Wednesday, December 1, 2010

Interesting Article, Another Conglomerate and New Idea

    So I discovered another conglomerate, EBSCO Industries, a $2.5 billion a year privately-owned company. I found it reading this article: The New Conglomerate - I find the article very interesting, and it gives hope, as it shows that conglomerates can work. However, it seems in order to form a conglomerate, one would need to keep the company privately-owned, because if a public company, shareholders, at least nowadays, would likely demand the conglomerate be broken up, to focus on "core" businesses.
     My new business idea is another industry to consolidate (I get these ideas a lot), or at least enter into and make acquisitions in over time. However, I think this very industry could also serve as a way to acquire or build a company, take it public, and make acquisitions without having the shareholders complain about "core businesses." Basically, the packaging industry. This is a very fragmented industry from my understanding with many players. One interesting area of it seems to be the pharmaceutical packaging industry. One company in this industry, a German company named Gerresheimer AG, started originally as a much smaller company, but then it was purchased by private equity (first Invescorp and Chase Manhattan Bank, then Blackstone), which moved it into pharmaceutical packaging. They had it make a series of acquisitions, then took it public in Frankfurt in 2007.

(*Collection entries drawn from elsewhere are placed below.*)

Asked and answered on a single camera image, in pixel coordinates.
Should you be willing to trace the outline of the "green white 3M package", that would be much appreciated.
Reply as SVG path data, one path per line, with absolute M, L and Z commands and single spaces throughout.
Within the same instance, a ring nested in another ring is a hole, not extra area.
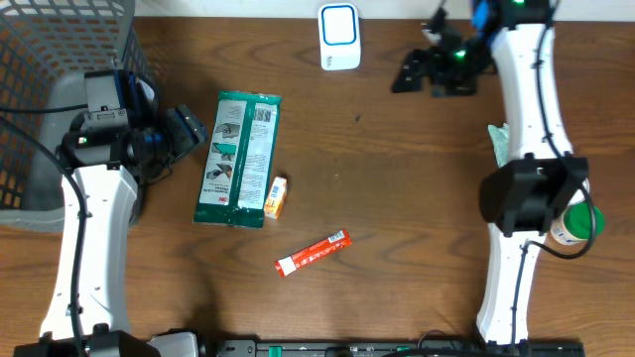
M 282 98 L 222 91 L 193 222 L 260 229 Z

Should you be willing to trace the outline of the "mint green wipes pack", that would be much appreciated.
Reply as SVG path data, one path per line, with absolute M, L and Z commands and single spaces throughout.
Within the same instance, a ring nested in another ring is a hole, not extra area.
M 508 124 L 504 123 L 502 126 L 489 125 L 487 131 L 492 142 L 496 163 L 499 168 L 502 168 L 508 163 Z

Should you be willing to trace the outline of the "orange Kleenex tissue pack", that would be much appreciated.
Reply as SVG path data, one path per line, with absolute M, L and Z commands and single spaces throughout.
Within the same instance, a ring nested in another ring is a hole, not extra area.
M 264 205 L 264 215 L 277 219 L 284 207 L 288 191 L 288 181 L 282 177 L 275 177 Z

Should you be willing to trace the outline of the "red snack bar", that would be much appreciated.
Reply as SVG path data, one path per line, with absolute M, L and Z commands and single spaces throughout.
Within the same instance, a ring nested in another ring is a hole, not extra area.
M 352 244 L 346 229 L 340 229 L 336 233 L 304 248 L 275 263 L 275 268 L 281 277 L 287 277 L 294 271 L 310 265 L 330 254 L 338 252 Z

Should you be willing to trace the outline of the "green lid jar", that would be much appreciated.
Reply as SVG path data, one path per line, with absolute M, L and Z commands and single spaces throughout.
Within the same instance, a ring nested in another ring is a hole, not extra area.
M 568 206 L 553 221 L 550 234 L 560 244 L 570 246 L 584 243 L 590 238 L 592 219 L 586 202 Z

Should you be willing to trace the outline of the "white blue label jar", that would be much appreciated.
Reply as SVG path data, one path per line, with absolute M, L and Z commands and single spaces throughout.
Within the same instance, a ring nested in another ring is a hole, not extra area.
M 585 193 L 590 193 L 589 180 L 587 178 L 582 182 L 582 188 L 579 188 L 575 192 L 575 194 L 571 197 L 569 205 L 576 205 L 576 204 L 580 204 L 580 203 L 584 202 L 585 201 L 585 196 L 584 196 Z

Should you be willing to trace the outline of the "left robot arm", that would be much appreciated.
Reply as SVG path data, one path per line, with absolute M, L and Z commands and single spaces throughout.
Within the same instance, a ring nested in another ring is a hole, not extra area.
M 184 105 L 158 111 L 150 81 L 125 69 L 84 76 L 87 102 L 54 152 L 62 175 L 63 240 L 54 295 L 37 342 L 17 356 L 204 356 L 204 337 L 170 329 L 132 335 L 125 297 L 127 237 L 140 187 L 207 141 Z

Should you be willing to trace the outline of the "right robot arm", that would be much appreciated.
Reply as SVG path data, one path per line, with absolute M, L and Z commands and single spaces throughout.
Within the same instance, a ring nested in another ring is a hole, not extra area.
M 556 1 L 474 1 L 474 34 L 464 38 L 439 6 L 422 28 L 430 46 L 406 55 L 390 87 L 394 93 L 417 92 L 428 83 L 435 97 L 469 96 L 488 68 L 500 78 L 507 160 L 478 192 L 490 253 L 476 327 L 488 346 L 518 348 L 527 341 L 539 254 L 578 259 L 597 237 L 598 218 L 585 186 L 589 164 L 574 153 L 560 110 L 553 59 L 558 7 Z M 548 247 L 546 238 L 576 199 L 586 205 L 589 235 L 578 252 L 562 253 Z

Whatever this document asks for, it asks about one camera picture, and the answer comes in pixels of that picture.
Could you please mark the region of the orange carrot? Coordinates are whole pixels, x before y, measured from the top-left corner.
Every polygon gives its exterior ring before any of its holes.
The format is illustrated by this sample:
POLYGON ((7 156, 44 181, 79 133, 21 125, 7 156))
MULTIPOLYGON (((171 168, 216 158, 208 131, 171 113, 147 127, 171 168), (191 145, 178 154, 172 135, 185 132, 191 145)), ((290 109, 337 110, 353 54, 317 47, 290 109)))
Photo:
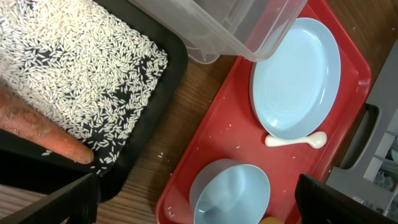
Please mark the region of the orange carrot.
POLYGON ((90 148, 4 86, 1 87, 1 129, 80 164, 89 164, 95 158, 90 148))

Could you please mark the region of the yellow plastic cup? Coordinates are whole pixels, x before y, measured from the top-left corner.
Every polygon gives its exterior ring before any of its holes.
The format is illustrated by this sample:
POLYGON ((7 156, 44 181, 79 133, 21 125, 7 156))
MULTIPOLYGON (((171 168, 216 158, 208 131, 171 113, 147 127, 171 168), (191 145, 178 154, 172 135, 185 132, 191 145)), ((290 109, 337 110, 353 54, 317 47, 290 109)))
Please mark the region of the yellow plastic cup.
POLYGON ((275 217, 266 217, 263 220, 261 220, 259 224, 283 224, 283 223, 275 217))

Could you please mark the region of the small light blue bowl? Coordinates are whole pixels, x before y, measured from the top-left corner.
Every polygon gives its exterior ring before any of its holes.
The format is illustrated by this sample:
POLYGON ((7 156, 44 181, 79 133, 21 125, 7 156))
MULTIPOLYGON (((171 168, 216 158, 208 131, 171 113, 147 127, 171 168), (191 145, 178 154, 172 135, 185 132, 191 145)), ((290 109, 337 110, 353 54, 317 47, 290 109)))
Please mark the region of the small light blue bowl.
POLYGON ((194 224, 258 224, 270 197, 270 181, 262 169, 219 159, 199 171, 189 203, 194 224))

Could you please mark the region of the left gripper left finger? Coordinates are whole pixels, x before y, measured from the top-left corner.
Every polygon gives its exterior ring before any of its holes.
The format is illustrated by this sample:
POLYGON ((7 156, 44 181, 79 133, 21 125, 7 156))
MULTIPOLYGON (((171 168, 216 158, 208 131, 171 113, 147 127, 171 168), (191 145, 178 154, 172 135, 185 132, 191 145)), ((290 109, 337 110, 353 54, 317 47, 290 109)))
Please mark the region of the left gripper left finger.
POLYGON ((1 219, 1 224, 95 223, 100 202, 96 175, 87 174, 35 203, 1 219))

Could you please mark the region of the large light blue plate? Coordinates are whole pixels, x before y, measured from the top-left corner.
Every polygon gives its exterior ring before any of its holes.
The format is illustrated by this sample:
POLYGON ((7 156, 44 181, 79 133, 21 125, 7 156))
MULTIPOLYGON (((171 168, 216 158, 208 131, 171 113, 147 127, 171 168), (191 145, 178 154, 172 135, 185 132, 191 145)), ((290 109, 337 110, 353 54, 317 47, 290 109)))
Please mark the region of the large light blue plate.
POLYGON ((273 55, 253 65, 252 108, 272 136, 305 137, 331 111, 340 78, 340 50, 329 28, 316 19, 298 18, 273 55))

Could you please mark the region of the white plastic spoon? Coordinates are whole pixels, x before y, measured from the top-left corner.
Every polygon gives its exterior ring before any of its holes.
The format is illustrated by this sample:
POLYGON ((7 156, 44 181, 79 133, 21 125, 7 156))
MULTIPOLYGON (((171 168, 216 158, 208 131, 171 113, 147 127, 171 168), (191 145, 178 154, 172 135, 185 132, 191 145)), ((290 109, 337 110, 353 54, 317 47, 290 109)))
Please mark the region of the white plastic spoon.
POLYGON ((317 131, 311 135, 294 140, 279 139, 272 135, 267 135, 265 137, 264 144, 267 147, 288 146, 292 144, 308 144, 314 149, 319 149, 326 144, 326 141, 327 141, 326 133, 323 131, 317 131))

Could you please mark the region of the white rice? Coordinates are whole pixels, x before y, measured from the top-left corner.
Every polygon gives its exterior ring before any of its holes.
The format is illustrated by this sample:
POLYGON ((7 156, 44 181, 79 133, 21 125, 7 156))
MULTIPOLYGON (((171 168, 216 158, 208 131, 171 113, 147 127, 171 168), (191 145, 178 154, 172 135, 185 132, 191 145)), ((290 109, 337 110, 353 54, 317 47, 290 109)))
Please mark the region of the white rice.
POLYGON ((121 157, 167 65, 94 1, 1 2, 1 84, 91 148, 94 173, 121 157))

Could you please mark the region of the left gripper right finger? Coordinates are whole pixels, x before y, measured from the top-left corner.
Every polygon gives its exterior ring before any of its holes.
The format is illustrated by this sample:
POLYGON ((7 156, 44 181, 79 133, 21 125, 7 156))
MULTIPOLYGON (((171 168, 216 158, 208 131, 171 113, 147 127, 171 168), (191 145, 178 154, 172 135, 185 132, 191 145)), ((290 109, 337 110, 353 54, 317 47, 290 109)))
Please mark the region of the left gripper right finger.
POLYGON ((397 224, 307 174, 300 174, 295 200, 303 224, 397 224))

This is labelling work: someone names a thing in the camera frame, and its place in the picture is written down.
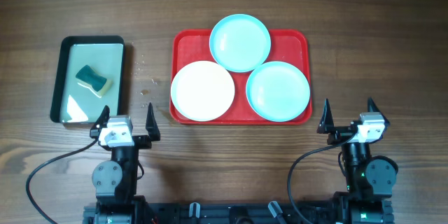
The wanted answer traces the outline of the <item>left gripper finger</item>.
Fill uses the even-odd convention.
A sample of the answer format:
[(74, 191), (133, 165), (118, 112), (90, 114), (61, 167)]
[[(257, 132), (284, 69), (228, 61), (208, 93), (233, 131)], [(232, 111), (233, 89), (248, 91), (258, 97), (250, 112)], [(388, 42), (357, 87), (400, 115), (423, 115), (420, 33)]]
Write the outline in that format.
[(107, 105), (105, 105), (100, 116), (92, 126), (91, 131), (100, 132), (102, 128), (106, 127), (106, 124), (109, 121), (109, 116), (110, 116), (110, 108)]
[(155, 120), (153, 105), (151, 103), (148, 105), (145, 128), (148, 133), (150, 141), (160, 140), (161, 134), (157, 122)]

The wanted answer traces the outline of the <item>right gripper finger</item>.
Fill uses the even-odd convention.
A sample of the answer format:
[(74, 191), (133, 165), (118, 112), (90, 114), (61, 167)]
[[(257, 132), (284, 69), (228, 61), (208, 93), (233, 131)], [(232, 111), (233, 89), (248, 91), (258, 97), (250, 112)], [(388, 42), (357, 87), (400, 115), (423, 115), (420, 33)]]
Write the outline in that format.
[(329, 134), (335, 130), (333, 115), (330, 109), (330, 102), (328, 99), (325, 100), (323, 106), (323, 113), (321, 120), (318, 124), (316, 132), (318, 134)]
[(385, 126), (389, 126), (390, 125), (390, 121), (386, 118), (386, 116), (379, 110), (379, 108), (377, 107), (377, 105), (375, 104), (373, 98), (369, 97), (367, 99), (367, 111), (368, 112), (376, 112), (376, 113), (380, 113), (381, 116), (384, 119), (384, 124)]

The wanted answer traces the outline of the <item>green and yellow sponge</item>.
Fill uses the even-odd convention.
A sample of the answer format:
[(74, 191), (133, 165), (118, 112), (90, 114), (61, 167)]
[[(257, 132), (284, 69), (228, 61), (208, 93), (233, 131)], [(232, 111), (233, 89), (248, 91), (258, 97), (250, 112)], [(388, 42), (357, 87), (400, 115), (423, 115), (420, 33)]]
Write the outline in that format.
[(75, 75), (78, 84), (102, 98), (111, 88), (113, 81), (99, 75), (91, 66), (85, 65)]

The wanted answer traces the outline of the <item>light blue plate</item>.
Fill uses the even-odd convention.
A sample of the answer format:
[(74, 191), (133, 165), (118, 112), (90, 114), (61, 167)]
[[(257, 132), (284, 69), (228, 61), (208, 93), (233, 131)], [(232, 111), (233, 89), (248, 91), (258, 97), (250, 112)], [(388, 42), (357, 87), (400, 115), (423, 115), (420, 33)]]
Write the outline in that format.
[(261, 118), (283, 123), (305, 112), (311, 100), (309, 81), (301, 70), (287, 62), (273, 61), (251, 72), (246, 99)]
[(234, 14), (213, 27), (209, 50), (214, 60), (235, 73), (254, 70), (265, 62), (272, 46), (270, 33), (256, 17)]

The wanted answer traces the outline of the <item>white round plate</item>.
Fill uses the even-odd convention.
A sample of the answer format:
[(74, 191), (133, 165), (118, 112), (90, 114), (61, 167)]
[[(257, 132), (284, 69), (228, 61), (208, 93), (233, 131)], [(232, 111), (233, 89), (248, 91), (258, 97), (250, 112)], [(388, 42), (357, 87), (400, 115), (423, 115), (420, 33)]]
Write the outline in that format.
[(196, 61), (184, 66), (171, 83), (171, 102), (189, 120), (206, 122), (219, 118), (232, 105), (235, 83), (221, 65)]

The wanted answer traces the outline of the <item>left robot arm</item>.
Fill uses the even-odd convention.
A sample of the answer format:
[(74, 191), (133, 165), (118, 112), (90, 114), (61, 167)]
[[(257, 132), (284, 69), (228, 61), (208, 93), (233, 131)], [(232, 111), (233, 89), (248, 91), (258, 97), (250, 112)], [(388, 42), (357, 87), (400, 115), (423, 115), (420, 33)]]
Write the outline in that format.
[(133, 125), (127, 115), (110, 115), (105, 106), (90, 130), (90, 137), (111, 159), (98, 164), (92, 173), (97, 203), (85, 208), (84, 223), (157, 223), (154, 211), (144, 196), (137, 195), (138, 171), (143, 171), (139, 151), (150, 149), (161, 138), (153, 106), (148, 106), (145, 135), (134, 136)]

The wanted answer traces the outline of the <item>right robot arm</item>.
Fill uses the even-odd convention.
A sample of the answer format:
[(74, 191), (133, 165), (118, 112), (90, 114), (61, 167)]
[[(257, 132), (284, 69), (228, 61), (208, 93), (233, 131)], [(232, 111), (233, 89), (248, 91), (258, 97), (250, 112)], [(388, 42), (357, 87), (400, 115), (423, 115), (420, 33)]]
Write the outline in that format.
[(331, 199), (331, 223), (394, 223), (391, 201), (398, 165), (392, 159), (373, 156), (370, 146), (382, 140), (390, 126), (373, 99), (367, 111), (348, 126), (334, 125), (330, 102), (325, 101), (317, 132), (327, 134), (327, 144), (340, 147), (338, 158), (346, 179), (347, 191), (336, 192)]

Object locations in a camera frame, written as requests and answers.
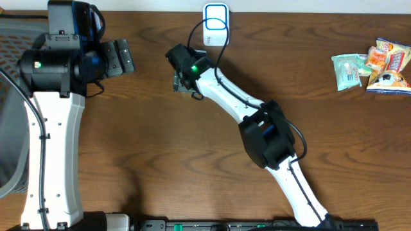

     Two other packaging companies are Clondalkin Group and Mauser Group. I am not sure about Mauser Group, but Clondalkin Group is a large packaging conglomerate that was also built by a company making acquisitions of other various packaging companies.
      Well obviously a pharmaceuticals packaging company that is a made up of various different pharmaceuticals packaging businesses, will itself be a conglomerate technically, BUT, it is not a conglomerate consisting of various disprate businesses. Instead, it is a conglomerate with one core business that it focuses on, it just does so via ownership of various companies within that core business/industry.
      I do not think shareholders would complain about this type of conglomerate as such. My idea was perhaps to build a pharmaceuticals packaging empire, then via further acquisitions and mergers, combine it with a few other packaging companies to build an overall packaging empire (pharmaceuticals packaging is one aspect of overall packaging). I don't know if that would be a good idea or not though, it might just be good to leave it at pharmaceutical packaging (Gerreshemier actually is in life-sciences packaging as well), however, one could also make the argument that packaging itself is a core business, just with different areas, so building an overall packaging conglomerate (as opposed to just a pharmaceuticals packaging conglomerate) is still keeping within a core business (packaging).
      If I did attempt this, well all I need to do I suppose is acquire a small packaging company, grow it larger, take it public, and then begin making acquisitions, then cash out within a decade (easier said then done of course). I would imagine I could be entrusted to remain CEO of the company as I would have grown it well as a private company over some years first (so the investors would know the CEO is not some totally inexperienced person).